Kontraktor Agustinus Theodorus (AT) ditenggarai tersangkut dalam
Cutying Bukit Bandara Batkayery terutama
dalam dugaan pembayaran utang sejumlah proyek yang dinilai inprosedural oleh
Pemerintah Kabupaten Kepulauan Tanimbar. Pekerjaan cutting bukit tersebut
dilaporkan telah dilunasi dengan nilai sebesar Rp9.105.649.800.
Sumber di Kejati Maluku menyebutkan pembayaran UP3 (Upah
Pungut Pajak Penerangan) milik AT yang diduga dibebankan kepada pemerintah
daerah secara tidak sah. Kasus ini berkaitan dengan rangkaian proyek masa lalu,
termasuk pekerjaan di Bandara Mathilda Batlayeri yang awalnya disetujui pada
masa kepemimpinan mantan Bupati KKT, Bitzael Silfester Temmar.
Sumber media dari dalam lingkup Kejati Maluku, Minggu (19/1)

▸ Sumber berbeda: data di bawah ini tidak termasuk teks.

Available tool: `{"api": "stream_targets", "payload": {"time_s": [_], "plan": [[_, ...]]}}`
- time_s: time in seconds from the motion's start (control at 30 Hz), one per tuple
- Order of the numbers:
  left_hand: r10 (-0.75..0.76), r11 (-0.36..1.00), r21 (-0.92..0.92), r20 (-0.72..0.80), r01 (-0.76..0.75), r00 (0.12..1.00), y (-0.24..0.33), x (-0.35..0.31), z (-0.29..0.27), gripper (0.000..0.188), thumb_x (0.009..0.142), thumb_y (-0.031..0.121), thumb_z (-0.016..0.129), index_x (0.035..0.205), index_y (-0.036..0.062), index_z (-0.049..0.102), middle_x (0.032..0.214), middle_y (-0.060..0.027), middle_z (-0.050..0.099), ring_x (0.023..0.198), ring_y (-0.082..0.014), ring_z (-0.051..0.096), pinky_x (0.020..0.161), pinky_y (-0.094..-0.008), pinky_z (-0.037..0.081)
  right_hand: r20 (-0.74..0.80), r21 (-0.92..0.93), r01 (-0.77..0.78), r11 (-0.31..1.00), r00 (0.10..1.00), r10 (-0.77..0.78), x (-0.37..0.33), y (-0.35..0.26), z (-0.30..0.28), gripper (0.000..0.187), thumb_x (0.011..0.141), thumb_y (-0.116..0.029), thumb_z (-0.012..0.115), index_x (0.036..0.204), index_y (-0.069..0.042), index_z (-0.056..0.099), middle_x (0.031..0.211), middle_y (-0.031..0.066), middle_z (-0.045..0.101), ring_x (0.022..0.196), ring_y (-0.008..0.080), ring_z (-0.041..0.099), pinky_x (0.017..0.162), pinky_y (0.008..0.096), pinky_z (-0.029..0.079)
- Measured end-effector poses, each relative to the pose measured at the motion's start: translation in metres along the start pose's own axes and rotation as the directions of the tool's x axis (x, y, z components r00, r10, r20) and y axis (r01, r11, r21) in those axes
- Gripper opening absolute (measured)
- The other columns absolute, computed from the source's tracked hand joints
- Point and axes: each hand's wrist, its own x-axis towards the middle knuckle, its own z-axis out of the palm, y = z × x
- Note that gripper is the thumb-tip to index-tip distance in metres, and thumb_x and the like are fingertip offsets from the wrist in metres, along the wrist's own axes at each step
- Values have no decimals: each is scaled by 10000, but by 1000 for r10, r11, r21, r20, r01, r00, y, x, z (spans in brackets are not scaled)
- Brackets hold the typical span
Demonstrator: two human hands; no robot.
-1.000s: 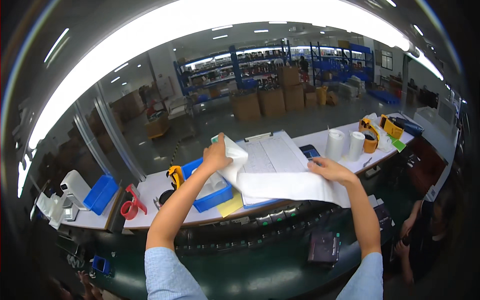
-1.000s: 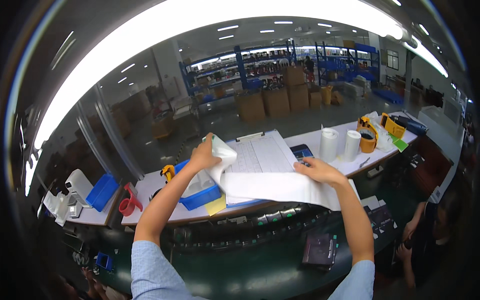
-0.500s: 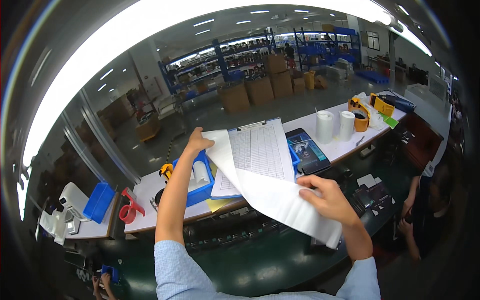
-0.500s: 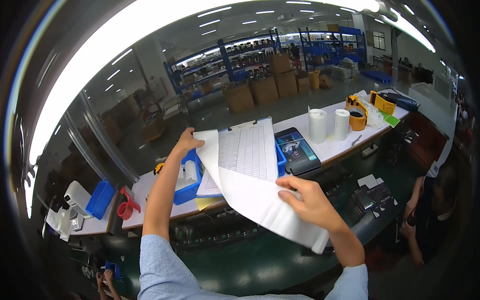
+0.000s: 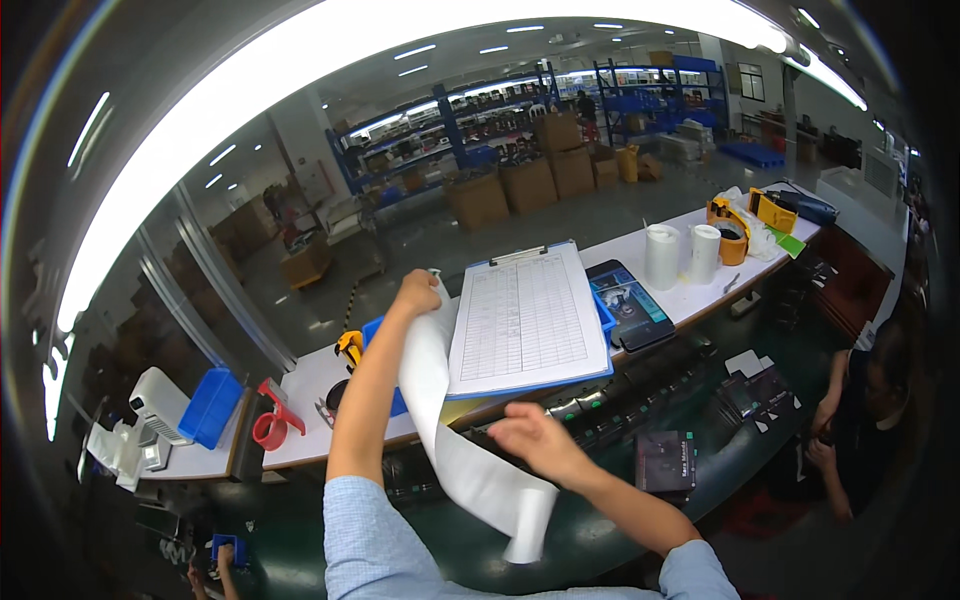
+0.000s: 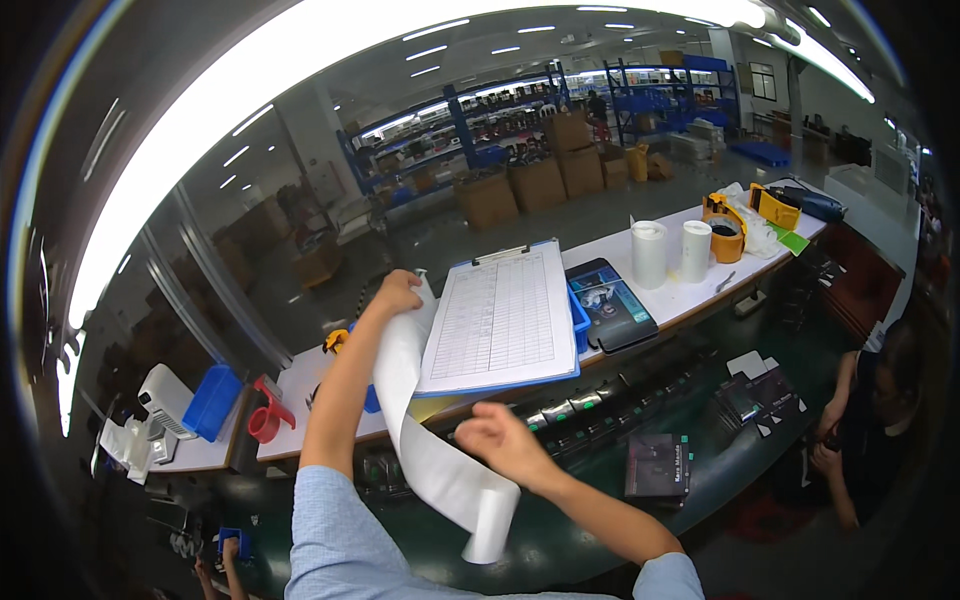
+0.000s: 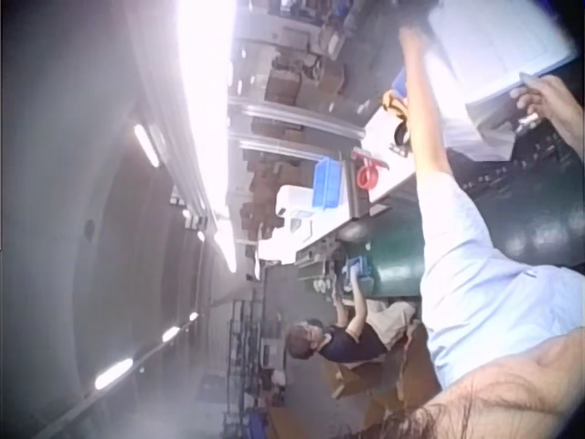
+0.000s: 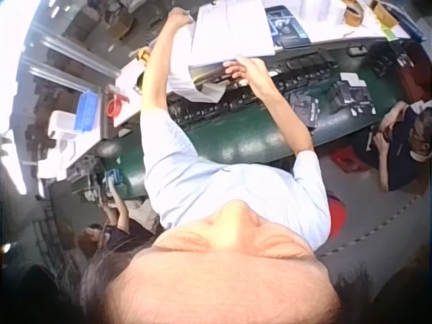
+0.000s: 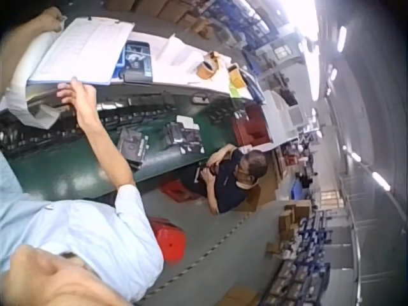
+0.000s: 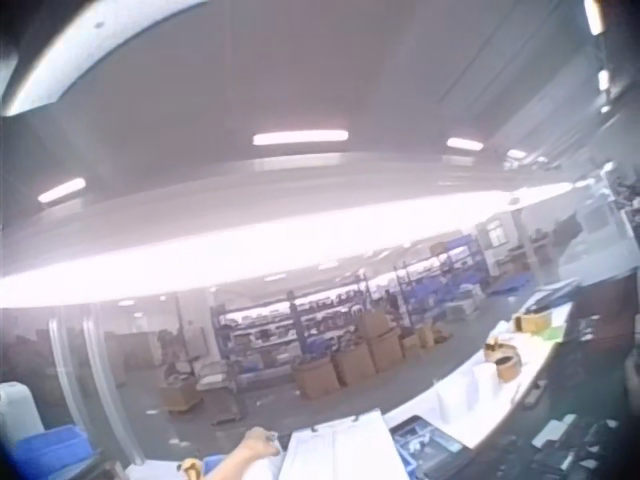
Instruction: The person applies green stickers to the front of black product boxes labeled 'Kara Manda' on a green assembly table. They peel stickers from a sheet, place them on the boxes, and stack the finished items. The person briefly walks to a nearby cardboard box to retrieve a new stack of boxes before returning to the table to continue labeling.
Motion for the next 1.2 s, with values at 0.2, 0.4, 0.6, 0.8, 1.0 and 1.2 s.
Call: {"api": "stream_targets", "payload": {"time_s": [0.2,0.4,0.6,0.8,1.0,1.2], "plan": [[-114,984,-135,17,116,993,22,12,12,405,494,125,780,857,-22,675,867,-192,662,814,-282,653,762,-311,516,-165,231,17,973,986,22,8,-44,-33,332,941,-249,463,995,61,566,907,138,653,722,151,636,622,235,477],[-204,954,-223,7,200,979,34,16,37,356,646,243,714,857,-41,674,928,-238,647,865,-321,646,784,-355,507,-248,269,113,956,968,-44,-1,-51,-58,277,936,-219,438,886,31,543,778,141,639,622,149,608,566,241,450],[-77,996,48,27,76,997,42,12,41,463,831,312,427,921,-90,637,1021,-306,586,1033,-410,557,926,-406,420,-68,134,-24,991,997,34,-12,-45,-49,426,959,-332,418,1071,69,508,787,108,634,624,122,589,572,217,434],[-231,964,-129,31,233,972,12,32,22,454,748,299,534,865,-131,619,925,-309,614,875,-370,639,727,-419,503,28,34,-69,997,997,68,-30,-35,-62,351,961,-275,435,1120,24,529,821,94,637,654,107,591,586,210,446],[13,989,148,14,-15,1000,31,12,9,404,652,263,632,852,-88,643,888,-248,642,871,-348,632,769,-374,499,42,-70,-85,994,995,88,-65,-14,-85,298,933,-258,510,1101,-21,573,855,62,637,702,91,587,601,207,446],[-47,997,57,-109,54,993,37,-20,27,585,602,178,681,1130,-18,526,1133,-259,502,1058,-369,515,916,-368,425,36,-111,-176,978,983,181,-50,42,-50,942,766,-410,708,1373,87,186,1292,267,417,1224,310,420,956,347,390]]}}
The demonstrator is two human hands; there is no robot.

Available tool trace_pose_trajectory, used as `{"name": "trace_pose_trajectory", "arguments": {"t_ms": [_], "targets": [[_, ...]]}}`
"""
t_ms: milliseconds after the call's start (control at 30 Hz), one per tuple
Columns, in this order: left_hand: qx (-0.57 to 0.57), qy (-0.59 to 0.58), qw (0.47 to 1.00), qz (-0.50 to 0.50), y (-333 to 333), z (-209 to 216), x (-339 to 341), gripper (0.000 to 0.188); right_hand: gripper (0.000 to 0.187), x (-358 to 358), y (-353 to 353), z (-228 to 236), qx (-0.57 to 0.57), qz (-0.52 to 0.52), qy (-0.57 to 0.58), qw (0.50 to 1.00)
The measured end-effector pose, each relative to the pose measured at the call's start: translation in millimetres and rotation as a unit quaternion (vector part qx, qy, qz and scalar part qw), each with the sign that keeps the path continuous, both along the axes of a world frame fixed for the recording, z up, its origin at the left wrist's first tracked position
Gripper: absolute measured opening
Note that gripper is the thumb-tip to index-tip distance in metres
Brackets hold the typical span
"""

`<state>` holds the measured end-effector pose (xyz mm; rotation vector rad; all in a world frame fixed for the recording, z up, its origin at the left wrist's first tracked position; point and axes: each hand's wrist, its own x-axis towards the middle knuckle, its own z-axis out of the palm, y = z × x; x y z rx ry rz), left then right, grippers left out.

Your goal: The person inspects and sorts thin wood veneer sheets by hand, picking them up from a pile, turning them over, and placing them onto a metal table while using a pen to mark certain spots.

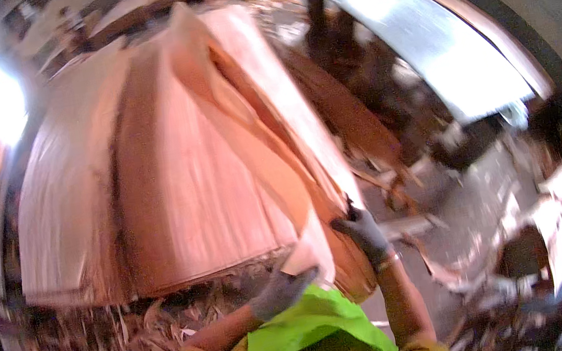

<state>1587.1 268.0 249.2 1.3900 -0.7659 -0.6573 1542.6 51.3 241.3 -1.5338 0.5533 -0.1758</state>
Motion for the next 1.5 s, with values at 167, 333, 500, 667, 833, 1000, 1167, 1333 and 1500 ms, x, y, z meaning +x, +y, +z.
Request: {"name": "trace_pose_trajectory", "arguments": {"t_ms": [167,333,500,667,833,1000,1167,1333,1500], "targets": [[0.034,0.04,0.994,-0.1,-51,35,-22,0.035,0.027,-61,-55,14,0.015,-0.051,-0.04,0.998],[-0.02,-0.243,0.961,-0.129,-139,54,-54,0.031,0.029,-124,-136,34,-0.051,-0.068,-0.024,0.996],[-0.04,0.06,0.984,-0.161,-256,42,-109,0.023,0.032,-178,-250,57,-0.055,-0.065,-0.04,0.996],[-0.11,0.063,0.985,-0.117,-366,48,-161,0.031,0.034,-213,-367,82,-0.071,-0.085,-0.079,0.991],[-0.066,0.084,0.99,-0.09,-450,79,-174,0.02,0.024,-220,-482,71,-0.055,-0.106,-0.08,0.99],[-0.054,0.033,0.997,-0.035,-535,59,-161,0.033,0.022,-202,-599,75,-0.105,-0.12,-0.089,0.983],[-0.03,0.017,0.996,0.086,-639,16,-126,0.018,0.028,-163,-739,88,-0.164,-0.113,-0.035,0.979],[-0.123,0.171,0.961,0.181,-750,15,-97,0.018,0.018,-131,-896,69,-0.157,-0.123,-0.023,0.98],[-0.058,0.282,0.933,0.215,-828,-34,-82,0.019,0.023,-89,-996,67,-0.138,-0.118,0.007,0.983]]}}
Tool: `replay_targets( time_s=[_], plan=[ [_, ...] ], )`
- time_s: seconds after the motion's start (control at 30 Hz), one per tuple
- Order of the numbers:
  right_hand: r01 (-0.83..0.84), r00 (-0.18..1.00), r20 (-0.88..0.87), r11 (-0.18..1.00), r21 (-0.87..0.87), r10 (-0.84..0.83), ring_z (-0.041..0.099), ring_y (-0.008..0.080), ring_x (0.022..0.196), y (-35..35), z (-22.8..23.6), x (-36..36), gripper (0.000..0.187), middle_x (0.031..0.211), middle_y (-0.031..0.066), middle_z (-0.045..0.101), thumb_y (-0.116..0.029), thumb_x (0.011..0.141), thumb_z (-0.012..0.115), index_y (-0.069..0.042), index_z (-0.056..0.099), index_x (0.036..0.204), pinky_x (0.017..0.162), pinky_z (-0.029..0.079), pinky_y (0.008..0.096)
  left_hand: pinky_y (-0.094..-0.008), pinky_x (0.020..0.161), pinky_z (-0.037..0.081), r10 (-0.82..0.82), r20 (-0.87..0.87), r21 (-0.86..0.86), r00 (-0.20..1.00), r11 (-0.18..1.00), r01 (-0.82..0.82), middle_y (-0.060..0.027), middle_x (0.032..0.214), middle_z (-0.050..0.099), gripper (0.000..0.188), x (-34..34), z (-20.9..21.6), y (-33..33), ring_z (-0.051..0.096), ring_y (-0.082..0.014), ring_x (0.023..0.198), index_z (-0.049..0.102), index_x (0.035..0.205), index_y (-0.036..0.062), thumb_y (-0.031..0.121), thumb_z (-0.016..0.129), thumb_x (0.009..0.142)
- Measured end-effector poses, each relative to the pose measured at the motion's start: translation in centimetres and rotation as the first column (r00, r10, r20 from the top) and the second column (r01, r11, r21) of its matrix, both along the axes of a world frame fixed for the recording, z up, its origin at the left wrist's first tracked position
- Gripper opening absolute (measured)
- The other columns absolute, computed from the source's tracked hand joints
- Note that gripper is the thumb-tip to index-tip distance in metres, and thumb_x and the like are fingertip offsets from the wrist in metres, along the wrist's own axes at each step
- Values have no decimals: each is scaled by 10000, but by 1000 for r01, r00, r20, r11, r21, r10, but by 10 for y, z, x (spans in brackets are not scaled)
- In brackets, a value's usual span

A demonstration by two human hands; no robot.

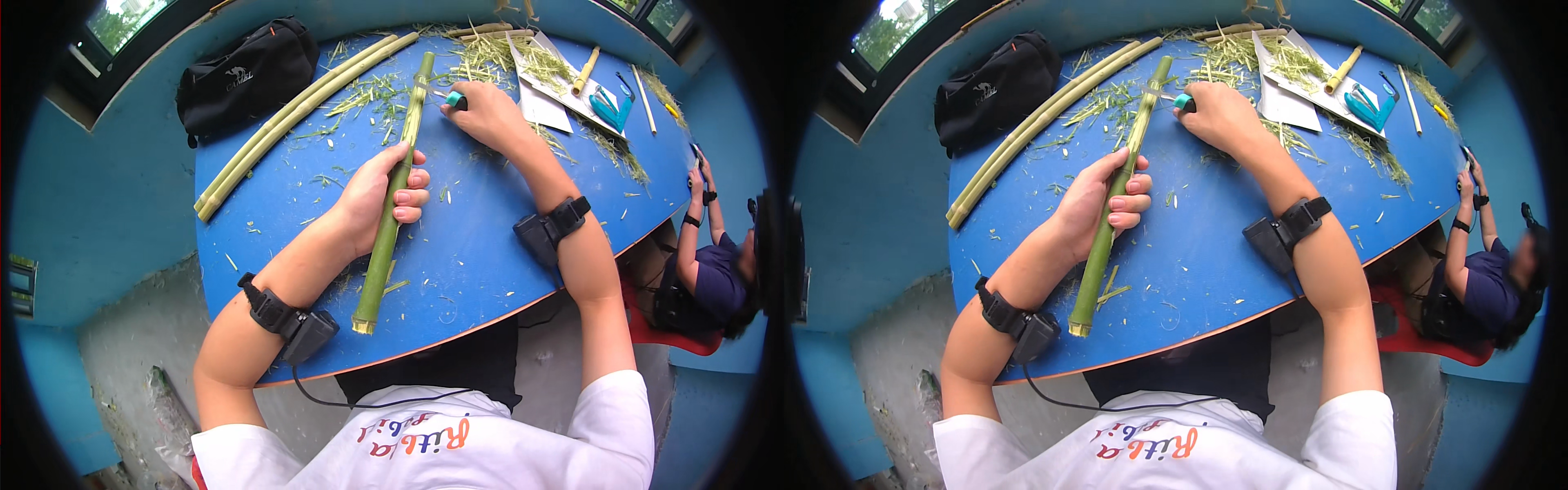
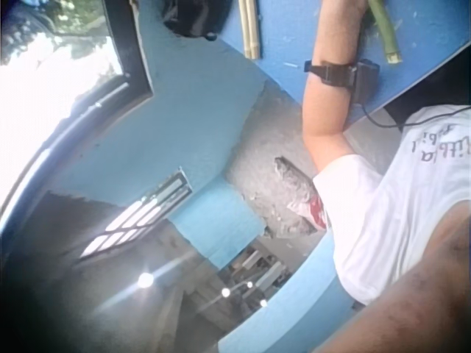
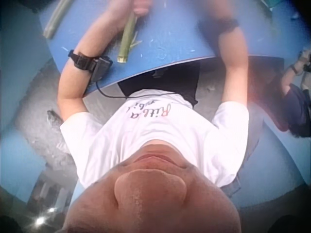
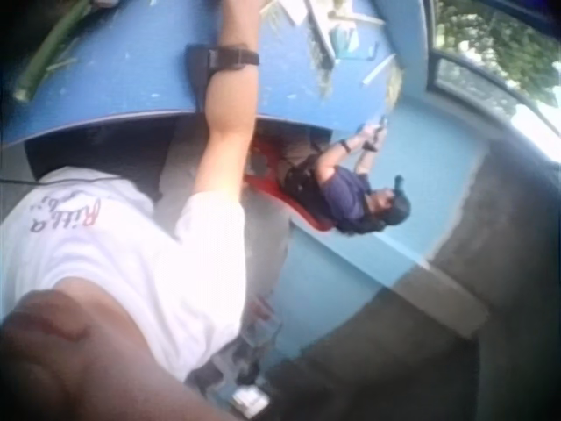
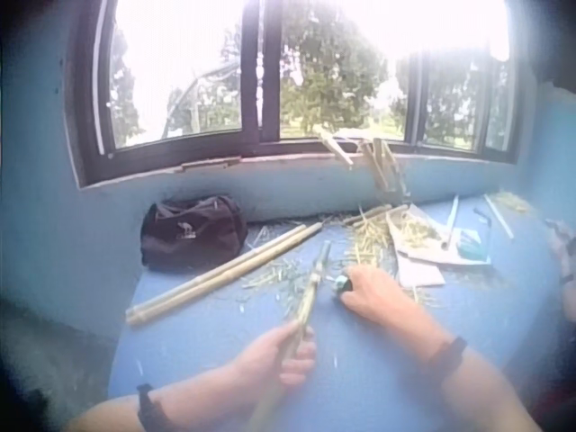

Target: The recorder uses a utility knife to peel and trim a stalk of green bamboo on a table.

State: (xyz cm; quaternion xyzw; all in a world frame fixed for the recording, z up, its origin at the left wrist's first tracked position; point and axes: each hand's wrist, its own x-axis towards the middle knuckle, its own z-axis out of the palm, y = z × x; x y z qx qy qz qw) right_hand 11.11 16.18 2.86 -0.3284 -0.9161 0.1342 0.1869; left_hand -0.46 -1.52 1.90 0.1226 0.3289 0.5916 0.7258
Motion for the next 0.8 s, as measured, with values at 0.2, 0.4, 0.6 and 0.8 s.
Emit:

kemarin membeberkan, salah satu hal yang perlu menjadi sorotan terhadap kasus
tersebut adalah dugaan penggelembungan anggaran. Bagaimana tidak, awalnya
anggaran Cutting Bukit pada Bandara Mathilda Batlayeri di Saumlaki yang
disetujui oleh Bupati Bitzael Silvester Temar hanya Rp.900 juta saja, bukan Rp.9.105.649.800
(Rp,9.1 Miliar).
Namun, angka yang disepakati atau disetujui Bupati Bitzael
Silvester Temar itu sepertinya tidak disetujui, AT memiliki hitungan sendiri
terkait proyek tersebut sehingga angkanya naik drastis. “Ada dugaan AT
bekerjasama dengan pihak terkait, agar proyek tersebut ikut hitungannya bukan
Pemda setempat, sehingga dari Rp.900 juta yang disetujui Bupati, naik menjadi
Rp.9,1 Miliar,”terangnya.
Olehnya itu, salah satu yang menjadi sorotan mengenai kasus
tersebut, adalah soal penggelembungan anggaran dari Rp.900 juta menjadi Rp.9,1 Miliar.(RNZ)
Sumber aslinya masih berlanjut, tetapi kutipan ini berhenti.